Cancerous cells are fairly diverse across individuals, or even within a single individual, and many biological treatments require precise sequencing of the tumor DNA of that individual patient to adjust and work. In some cancers, there is a nasty "Russian roulette" effect in play, where a certain treatment may be extremely efficient (in practice a cure, even though oncologists avoid that word) in people with a certain mutation and totally useless in others, even though from the macroscopic point of view, their tumors look the same.

[sylware]

Then, basically, each cancer, cancer cells should be sequenced, then based on the type of cell and DNA sequencing, we have a list of "tools" to deliver payload to those very cells (without delivering such payload to sane cells, ofc)?

[inglor_cz]

That would be the ideal scenario, yes.

In practice, we can only make use of some known mutations. Not just for delivering chemicals, but also for "teaching" the immune system to attack such cells, which, once it is able to recognize them, it will do vigorously.

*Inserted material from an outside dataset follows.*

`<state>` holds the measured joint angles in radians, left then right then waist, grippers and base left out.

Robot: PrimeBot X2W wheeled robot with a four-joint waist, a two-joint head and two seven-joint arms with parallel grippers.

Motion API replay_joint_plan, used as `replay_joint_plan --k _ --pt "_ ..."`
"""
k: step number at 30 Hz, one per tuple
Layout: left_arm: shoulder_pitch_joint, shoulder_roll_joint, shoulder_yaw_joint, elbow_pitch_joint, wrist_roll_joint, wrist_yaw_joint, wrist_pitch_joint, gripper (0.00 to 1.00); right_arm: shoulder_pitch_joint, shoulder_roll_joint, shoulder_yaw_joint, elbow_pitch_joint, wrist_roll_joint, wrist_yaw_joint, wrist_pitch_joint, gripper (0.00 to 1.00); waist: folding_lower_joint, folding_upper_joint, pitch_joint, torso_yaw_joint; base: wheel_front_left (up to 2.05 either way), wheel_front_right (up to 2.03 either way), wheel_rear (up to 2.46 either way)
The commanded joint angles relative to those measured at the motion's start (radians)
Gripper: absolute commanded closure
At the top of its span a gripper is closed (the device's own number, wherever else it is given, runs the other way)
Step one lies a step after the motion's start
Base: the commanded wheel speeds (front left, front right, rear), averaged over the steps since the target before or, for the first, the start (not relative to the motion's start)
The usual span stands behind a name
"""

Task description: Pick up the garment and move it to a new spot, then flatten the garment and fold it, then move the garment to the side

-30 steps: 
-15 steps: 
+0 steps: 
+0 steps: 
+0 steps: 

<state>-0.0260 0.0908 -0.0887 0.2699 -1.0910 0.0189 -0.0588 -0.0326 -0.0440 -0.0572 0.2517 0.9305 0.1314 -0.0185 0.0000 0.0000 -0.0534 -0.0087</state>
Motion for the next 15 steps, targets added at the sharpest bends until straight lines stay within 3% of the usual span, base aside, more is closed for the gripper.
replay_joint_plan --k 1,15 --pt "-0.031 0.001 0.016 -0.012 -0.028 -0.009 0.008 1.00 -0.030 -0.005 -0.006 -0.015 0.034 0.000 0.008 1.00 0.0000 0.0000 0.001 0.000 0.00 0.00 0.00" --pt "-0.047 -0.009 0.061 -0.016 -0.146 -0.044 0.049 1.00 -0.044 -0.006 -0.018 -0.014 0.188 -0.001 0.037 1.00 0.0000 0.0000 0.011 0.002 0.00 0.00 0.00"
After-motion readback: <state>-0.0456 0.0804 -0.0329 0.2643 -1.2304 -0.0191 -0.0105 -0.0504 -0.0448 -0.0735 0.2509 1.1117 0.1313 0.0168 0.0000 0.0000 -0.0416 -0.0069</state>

Let's hope that this catalogue will grow until it covers at least all the typical cases.

[vlovich123]

What would be the kinds of expected side effects of such approaches?

[joconne]

My understanding is that even though immunotherapy's mechanism may seem more natural than chemotherapy and radiation, and in some instances may be a magic bullet, up-regulating the immune system can have serious consequences. I remember reading about a clinical trial showing similar progression free survival but increased grade 4-5 toxicities (requiring hospitalization or being fatal). My assumption was that these are autoimmune conditions that are aggravated in some of the patient population.

[melagonster]

oop talked about mechanism, so we can't know side effects here. someone will publish a new drug that relies on this mechanism, and then they will check the side effects of the specific drug on cells, rats, or other experimental species.